Among the 11 high-confidence genes, researchers found that reducing the levels of DDR2, KANK2 and STOM showed the most promise in reversing disease and as leading targets for therapeutic development.
“This research enhances our understanding of progressive supranuclear palsy and other related incurable neurological disorders,” says the study’s senior author, Nilüfer Ertekin-Taner, M.D., Ph.D., a Mayo Clinic neurologist, neuroscientist and chair of the Department of Neuroscience.
“Moving forward, we can target these specific genes or others that are biologically related to them to develop a potential treatment for this untreatable disease.”
The team also built a web application to enable data-sharing among the wider research community.
“This project highlights the power of multiomics data,” says Yuhao (Harry) Min, a Mayo Clinic Graduate School of Biomedical Sciences predoctoral student in the Clinical and Translational Science track and first author of the paper.
“Using these datasets, we were able to tease apart the complex molecular changes that took place in patients with PSP, which is important to understand to find a cure for this disorder.
“We also shared our datasets with the scientific community to enable collaborative efforts, with the goal of finding a treatment for patients. Because PSP shares similar biology as other neurological disorders such as Alzheimer’s disease, we hope our findings might also benefit drug discovery efforts in other neurological disorders.”
The next steps in this research are to work on the synthesis of small nucleic acid molecules that can regulate the target genes identified in this study. The researchers hope to assess the safety and efficacy of those molecules in cell and animal models, with the long-term goal of beginning clinical trials in PSP patients.

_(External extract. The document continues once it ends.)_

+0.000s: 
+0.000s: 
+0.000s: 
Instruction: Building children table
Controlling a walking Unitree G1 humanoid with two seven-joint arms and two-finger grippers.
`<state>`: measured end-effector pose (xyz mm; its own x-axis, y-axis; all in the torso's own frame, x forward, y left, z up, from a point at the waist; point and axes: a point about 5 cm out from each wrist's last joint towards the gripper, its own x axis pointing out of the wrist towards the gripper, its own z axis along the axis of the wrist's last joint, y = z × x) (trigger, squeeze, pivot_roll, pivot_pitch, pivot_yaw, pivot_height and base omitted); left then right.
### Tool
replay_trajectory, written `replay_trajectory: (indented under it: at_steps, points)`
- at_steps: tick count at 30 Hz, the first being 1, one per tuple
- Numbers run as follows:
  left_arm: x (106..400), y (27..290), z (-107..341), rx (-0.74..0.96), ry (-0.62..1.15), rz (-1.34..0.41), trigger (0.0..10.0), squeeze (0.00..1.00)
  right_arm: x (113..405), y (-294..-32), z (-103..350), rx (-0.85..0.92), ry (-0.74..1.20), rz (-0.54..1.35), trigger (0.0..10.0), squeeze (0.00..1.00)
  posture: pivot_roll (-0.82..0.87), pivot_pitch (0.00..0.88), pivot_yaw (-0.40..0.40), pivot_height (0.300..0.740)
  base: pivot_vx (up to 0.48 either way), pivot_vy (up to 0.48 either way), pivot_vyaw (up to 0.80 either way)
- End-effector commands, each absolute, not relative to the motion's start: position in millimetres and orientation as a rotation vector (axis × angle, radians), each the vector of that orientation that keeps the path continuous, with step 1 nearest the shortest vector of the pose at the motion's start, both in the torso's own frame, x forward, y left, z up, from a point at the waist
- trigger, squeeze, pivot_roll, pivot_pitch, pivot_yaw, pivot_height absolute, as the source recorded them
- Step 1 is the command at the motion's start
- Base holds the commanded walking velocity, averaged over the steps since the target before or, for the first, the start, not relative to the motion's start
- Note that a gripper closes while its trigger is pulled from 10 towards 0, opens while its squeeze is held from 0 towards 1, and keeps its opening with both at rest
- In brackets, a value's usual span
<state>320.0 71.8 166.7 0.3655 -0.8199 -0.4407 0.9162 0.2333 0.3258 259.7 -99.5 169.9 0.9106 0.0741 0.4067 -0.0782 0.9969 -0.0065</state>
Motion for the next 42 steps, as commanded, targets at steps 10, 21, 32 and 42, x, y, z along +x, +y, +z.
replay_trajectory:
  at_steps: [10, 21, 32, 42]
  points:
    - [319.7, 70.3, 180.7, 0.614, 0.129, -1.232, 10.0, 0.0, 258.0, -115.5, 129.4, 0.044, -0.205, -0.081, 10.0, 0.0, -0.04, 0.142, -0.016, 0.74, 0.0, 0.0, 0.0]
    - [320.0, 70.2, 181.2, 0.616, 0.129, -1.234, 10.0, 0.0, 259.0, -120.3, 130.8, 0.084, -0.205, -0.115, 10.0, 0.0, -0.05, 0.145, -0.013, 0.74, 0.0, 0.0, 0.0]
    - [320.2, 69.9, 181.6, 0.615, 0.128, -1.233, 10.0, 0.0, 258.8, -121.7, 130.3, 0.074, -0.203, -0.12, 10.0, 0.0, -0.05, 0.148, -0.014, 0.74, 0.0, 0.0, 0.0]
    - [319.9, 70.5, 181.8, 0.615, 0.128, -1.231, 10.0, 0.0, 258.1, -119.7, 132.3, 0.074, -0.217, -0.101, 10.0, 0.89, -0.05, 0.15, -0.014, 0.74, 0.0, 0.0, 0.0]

About this PSP and neurology news
Original Research: Open access.
“Cross species systems biology discovers glial DDR2, STOM, and KANK2 as therapeutic targets in progressive supranuclear palsy” by Nilüfer Ertekin-Taner et al. Nature Communication
Cross species systems biology discovers glial DDR2, STOM, and KANK2 as therapeutic targets in progressive supranuclear palsy
Progressive supranuclear palsy (PSP) is a neurodegenerative parkinsonian disorder characterized by cell-type-specific tau lesions in neurons and glia. Prior work uncovered transcriptome changes in human PSP brains, although their cell-specificity is unknown. Further, systematic data integration and experimental validation platforms to prioritize brain transcriptional perturbations as therapeutic targets in PSP are currently lacking.
In this study, we combine bulk tissue (n = 408) and single nucleus RNAseq (n = 34) data from PSP and control brains with transcriptome data from a mouse tauopathy and experimental validations in Drosophila tau models for systematic discovery of high-confidence expression changes in PSP with therapeutic potential. We discover, replicate, and annotate thousands of differentially expressed genes in PSP, many of which reside in glia-enriched co-expression modules and cells.
We prioritize DDR2, STOM, and KANK2 as promising therapeutic targets in PSP with striking cross-species validations. We share our findings and data via our interactive application tool PSP RNAseq Atlas (https://rtools.mayo.edu/PSP_RNAseq_Atlas/).
Our findings reveal robust glial transcriptome changes in PSP, provide a cross-species systems biology approach, and a tool for therapeutic target discoveries in PSP with potential application in other neurodegenerative diseases.